▸ TASK ITEM: Read through the records below and copy each line that uses the word "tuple".

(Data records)

· · · ·

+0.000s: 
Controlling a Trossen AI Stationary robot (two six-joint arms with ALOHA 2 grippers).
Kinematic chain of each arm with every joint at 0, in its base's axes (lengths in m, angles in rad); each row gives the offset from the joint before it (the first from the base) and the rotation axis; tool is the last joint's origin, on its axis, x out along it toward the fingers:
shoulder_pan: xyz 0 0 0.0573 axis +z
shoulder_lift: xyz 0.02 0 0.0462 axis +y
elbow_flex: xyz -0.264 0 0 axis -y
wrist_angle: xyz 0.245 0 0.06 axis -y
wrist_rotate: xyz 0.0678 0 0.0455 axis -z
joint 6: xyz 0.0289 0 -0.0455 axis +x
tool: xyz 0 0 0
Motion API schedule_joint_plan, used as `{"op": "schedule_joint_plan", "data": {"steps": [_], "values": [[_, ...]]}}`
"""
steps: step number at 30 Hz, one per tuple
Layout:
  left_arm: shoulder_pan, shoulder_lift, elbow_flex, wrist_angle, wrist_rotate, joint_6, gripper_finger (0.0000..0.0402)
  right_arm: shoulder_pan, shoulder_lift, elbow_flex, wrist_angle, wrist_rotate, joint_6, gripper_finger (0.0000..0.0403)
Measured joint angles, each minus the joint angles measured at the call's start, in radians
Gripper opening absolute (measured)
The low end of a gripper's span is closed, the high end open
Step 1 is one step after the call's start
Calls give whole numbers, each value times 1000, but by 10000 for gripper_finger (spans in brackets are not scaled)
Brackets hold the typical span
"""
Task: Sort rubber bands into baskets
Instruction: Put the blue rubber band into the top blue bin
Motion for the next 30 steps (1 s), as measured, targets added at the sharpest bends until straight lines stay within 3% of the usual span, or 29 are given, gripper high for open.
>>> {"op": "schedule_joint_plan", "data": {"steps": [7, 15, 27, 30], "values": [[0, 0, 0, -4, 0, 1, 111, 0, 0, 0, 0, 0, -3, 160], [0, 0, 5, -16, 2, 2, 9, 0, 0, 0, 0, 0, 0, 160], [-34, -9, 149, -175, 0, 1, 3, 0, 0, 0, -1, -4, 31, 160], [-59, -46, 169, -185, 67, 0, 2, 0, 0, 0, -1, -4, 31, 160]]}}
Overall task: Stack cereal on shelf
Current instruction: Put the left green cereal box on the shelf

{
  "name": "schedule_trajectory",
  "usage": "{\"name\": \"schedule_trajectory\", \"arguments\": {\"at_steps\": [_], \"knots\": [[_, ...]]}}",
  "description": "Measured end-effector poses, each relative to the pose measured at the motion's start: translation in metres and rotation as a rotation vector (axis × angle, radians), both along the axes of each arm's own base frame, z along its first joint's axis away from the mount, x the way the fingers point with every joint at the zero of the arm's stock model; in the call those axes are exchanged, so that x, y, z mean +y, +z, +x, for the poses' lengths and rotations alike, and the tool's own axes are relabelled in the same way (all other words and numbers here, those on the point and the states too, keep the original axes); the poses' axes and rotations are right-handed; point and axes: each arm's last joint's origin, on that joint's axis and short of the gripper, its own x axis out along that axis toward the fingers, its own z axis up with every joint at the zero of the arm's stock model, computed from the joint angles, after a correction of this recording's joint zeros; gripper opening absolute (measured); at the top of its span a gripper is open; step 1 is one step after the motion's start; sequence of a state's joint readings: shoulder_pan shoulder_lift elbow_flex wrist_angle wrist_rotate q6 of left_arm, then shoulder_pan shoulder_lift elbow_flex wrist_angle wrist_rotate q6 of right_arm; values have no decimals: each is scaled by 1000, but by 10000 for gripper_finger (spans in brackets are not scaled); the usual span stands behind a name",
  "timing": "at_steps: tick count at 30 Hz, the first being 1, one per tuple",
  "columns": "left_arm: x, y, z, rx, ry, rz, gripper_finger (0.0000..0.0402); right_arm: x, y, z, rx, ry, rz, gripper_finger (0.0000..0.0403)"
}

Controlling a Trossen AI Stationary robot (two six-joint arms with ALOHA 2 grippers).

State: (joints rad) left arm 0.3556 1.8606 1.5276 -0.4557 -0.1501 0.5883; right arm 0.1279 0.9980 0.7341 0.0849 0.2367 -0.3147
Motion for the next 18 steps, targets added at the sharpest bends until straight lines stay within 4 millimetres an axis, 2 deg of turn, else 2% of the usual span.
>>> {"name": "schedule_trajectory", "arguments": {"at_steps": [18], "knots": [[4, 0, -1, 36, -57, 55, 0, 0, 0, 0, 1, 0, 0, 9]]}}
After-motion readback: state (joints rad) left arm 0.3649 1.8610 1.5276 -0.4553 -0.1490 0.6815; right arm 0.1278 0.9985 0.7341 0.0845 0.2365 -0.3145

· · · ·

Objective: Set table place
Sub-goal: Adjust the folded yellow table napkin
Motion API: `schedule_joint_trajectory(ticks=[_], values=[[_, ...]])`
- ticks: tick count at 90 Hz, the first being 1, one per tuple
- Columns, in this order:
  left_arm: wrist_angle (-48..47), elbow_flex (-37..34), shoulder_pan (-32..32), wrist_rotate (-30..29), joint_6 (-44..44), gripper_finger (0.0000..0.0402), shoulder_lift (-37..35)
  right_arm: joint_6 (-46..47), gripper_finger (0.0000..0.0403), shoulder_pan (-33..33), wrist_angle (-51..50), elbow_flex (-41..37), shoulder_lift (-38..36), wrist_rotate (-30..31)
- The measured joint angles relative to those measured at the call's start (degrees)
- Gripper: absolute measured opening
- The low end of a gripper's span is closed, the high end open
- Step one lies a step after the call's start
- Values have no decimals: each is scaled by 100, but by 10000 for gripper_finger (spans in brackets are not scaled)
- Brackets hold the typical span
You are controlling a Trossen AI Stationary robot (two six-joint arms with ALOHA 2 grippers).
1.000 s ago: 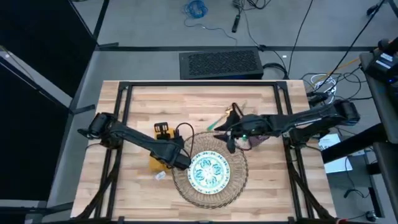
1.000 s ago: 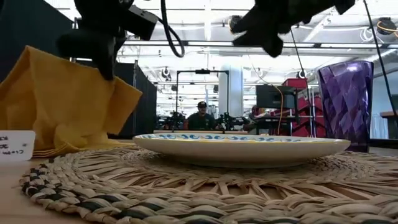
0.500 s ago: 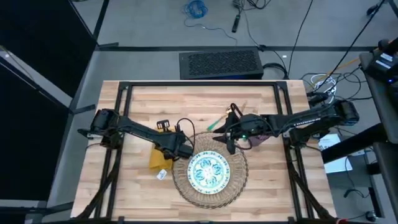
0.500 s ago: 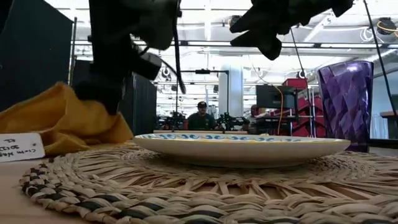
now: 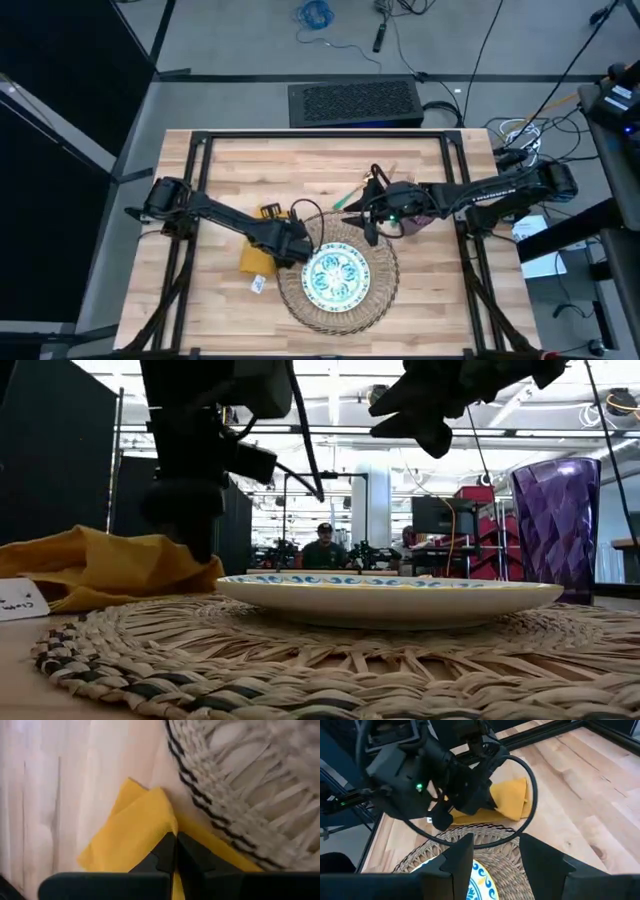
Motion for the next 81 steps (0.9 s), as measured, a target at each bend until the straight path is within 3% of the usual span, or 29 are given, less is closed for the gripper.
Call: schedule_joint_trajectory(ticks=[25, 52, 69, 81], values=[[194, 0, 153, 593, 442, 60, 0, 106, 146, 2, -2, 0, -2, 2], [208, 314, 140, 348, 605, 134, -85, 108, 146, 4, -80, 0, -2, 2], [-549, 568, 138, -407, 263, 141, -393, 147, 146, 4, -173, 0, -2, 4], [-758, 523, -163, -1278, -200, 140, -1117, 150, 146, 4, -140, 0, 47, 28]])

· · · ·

▸ WRITTEN RESPONSE:
steps: step number at 30 Hz, one per tuple
  "timing": "at_steps: tick count at 30 Hz, the first being 1, one per tuple",
- ticks: tick count at 90 Hz, the first being 1, one per tuple

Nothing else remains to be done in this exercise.